------ RECORD SET

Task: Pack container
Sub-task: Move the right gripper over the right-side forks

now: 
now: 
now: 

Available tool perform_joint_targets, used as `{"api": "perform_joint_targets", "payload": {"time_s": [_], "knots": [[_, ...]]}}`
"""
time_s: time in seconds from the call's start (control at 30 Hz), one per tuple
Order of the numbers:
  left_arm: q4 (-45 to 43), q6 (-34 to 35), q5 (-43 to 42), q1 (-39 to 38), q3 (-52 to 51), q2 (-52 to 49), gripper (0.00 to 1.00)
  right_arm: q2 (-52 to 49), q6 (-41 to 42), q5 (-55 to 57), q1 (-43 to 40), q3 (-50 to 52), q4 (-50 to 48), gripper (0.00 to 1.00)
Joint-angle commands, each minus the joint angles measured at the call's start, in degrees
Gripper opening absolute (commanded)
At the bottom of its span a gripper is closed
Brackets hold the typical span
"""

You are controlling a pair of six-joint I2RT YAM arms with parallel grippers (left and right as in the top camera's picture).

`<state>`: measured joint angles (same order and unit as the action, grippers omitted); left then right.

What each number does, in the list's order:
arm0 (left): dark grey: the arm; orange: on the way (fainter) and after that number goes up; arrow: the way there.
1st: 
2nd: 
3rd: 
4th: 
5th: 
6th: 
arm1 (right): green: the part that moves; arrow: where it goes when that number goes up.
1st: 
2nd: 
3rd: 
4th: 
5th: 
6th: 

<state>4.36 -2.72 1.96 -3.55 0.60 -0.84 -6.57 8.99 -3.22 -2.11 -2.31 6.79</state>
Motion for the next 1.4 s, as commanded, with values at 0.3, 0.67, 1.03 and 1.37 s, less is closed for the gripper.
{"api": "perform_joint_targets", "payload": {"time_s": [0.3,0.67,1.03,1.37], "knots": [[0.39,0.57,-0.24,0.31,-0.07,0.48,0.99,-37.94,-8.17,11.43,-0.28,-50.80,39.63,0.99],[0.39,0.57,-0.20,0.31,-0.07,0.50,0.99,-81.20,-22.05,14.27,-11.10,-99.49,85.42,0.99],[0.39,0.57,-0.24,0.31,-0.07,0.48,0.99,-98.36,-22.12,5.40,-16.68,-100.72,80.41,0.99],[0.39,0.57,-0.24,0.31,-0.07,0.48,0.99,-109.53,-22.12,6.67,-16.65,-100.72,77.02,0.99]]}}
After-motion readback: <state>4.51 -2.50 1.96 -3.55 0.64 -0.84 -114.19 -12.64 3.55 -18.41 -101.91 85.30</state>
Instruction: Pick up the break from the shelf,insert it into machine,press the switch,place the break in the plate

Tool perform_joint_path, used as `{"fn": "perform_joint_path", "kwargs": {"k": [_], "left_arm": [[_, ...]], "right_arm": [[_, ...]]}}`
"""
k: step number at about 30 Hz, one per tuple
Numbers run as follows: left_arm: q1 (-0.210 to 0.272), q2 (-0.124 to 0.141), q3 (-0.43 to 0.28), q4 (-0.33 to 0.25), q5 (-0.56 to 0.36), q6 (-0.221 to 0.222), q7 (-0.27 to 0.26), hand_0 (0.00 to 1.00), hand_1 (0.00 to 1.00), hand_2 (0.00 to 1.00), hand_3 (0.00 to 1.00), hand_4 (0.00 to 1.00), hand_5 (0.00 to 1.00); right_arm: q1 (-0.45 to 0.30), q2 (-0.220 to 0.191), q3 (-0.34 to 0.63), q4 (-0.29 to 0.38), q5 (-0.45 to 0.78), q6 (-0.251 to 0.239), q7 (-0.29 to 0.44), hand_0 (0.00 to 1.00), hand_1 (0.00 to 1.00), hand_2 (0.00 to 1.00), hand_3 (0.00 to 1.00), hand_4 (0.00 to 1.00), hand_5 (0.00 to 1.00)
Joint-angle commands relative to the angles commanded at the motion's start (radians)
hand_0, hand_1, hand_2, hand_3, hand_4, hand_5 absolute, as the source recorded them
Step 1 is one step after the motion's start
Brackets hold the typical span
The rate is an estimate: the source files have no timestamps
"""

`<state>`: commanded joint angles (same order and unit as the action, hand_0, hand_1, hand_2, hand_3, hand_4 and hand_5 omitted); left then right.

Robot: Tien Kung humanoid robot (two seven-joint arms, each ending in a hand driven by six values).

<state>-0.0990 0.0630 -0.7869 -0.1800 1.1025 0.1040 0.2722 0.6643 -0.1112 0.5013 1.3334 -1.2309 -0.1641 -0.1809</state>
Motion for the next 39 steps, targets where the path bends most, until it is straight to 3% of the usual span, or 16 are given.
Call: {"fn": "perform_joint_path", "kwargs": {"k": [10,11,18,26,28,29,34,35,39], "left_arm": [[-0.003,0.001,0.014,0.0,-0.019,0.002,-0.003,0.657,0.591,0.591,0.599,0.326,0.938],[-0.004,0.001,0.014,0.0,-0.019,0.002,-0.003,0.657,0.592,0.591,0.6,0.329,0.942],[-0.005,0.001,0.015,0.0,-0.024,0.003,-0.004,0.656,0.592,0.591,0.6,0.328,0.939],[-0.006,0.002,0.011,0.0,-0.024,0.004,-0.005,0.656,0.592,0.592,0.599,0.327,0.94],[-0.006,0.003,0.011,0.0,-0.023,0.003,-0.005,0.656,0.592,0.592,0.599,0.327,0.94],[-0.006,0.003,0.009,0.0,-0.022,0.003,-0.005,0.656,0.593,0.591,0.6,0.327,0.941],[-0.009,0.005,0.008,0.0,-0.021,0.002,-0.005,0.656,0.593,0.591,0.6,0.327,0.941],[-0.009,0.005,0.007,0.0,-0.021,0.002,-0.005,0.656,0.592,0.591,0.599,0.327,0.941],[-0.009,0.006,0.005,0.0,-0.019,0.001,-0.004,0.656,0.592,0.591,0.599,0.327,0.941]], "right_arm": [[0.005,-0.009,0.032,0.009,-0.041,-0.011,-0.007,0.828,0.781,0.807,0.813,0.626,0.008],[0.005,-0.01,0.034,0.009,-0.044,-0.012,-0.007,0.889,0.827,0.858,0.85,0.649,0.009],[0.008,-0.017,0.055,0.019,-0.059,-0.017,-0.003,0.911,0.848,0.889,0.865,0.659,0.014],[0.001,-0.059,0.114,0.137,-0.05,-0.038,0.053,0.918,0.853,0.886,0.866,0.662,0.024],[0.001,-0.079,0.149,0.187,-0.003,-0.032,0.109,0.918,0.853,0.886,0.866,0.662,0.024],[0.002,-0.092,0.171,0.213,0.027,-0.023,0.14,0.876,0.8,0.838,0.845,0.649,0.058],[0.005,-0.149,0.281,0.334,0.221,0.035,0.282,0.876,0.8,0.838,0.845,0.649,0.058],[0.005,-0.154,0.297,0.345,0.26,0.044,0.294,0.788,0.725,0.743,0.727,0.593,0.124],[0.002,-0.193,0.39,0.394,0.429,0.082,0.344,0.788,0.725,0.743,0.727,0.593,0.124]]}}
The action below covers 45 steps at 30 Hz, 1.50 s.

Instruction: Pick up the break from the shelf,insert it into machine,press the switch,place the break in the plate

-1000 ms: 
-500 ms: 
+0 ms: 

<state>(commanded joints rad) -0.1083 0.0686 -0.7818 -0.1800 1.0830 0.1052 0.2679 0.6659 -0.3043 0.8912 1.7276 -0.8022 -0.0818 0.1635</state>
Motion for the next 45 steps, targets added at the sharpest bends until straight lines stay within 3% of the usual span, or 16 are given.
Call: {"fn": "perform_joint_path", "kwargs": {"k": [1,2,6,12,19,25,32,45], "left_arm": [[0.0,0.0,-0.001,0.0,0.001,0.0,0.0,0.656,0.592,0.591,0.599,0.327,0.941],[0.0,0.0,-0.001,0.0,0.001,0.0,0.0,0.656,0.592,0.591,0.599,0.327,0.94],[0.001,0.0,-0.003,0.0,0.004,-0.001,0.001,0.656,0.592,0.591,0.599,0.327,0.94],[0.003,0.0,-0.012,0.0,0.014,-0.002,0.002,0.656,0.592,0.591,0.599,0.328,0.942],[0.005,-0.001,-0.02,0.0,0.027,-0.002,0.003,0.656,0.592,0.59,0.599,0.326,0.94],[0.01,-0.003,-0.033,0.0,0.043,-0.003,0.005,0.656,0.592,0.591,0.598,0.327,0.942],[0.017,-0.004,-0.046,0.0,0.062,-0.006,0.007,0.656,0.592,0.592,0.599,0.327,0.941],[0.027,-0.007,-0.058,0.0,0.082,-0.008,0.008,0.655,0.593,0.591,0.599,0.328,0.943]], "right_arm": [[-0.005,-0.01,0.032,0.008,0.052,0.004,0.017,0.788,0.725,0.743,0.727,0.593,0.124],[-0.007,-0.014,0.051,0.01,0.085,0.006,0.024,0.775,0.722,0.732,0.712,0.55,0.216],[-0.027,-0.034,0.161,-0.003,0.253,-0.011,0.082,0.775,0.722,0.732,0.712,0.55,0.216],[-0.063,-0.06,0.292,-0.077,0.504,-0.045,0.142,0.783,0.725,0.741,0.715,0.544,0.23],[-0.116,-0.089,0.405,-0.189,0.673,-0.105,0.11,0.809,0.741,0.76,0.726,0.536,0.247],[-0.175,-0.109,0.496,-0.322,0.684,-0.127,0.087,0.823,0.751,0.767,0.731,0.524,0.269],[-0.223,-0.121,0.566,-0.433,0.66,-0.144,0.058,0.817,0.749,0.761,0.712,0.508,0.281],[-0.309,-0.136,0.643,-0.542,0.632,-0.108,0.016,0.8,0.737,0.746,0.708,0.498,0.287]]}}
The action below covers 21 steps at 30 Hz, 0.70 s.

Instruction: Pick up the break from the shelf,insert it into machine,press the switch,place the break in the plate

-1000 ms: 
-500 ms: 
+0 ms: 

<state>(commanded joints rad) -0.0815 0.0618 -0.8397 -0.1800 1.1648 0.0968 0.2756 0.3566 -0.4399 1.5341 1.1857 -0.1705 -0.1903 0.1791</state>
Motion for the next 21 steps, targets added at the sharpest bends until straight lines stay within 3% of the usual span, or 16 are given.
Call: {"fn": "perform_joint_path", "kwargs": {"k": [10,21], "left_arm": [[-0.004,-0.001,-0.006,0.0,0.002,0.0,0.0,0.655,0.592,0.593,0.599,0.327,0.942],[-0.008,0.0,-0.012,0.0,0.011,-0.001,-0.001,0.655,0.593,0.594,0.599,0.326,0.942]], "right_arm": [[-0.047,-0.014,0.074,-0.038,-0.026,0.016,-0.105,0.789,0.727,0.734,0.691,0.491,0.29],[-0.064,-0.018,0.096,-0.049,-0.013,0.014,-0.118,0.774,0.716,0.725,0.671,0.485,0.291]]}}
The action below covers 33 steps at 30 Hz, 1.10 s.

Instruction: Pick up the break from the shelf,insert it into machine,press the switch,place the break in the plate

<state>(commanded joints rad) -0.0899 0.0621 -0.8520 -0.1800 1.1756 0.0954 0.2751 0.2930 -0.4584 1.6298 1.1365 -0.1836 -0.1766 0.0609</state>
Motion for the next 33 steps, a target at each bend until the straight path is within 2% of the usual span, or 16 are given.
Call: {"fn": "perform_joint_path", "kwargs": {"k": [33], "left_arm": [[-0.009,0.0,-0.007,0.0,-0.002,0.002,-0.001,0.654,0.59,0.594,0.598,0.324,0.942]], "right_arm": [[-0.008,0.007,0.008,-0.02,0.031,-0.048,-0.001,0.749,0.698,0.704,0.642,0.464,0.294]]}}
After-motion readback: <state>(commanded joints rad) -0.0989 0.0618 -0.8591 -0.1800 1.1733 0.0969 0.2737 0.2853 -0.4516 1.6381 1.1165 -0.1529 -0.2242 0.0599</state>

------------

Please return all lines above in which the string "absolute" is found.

■ SOLVED EXERCISE
Gripper opening absolute (commanded)
hand_0, hand_1, hand_2, hand_3, hand_4, hand_5 absolute, as the source recorded them

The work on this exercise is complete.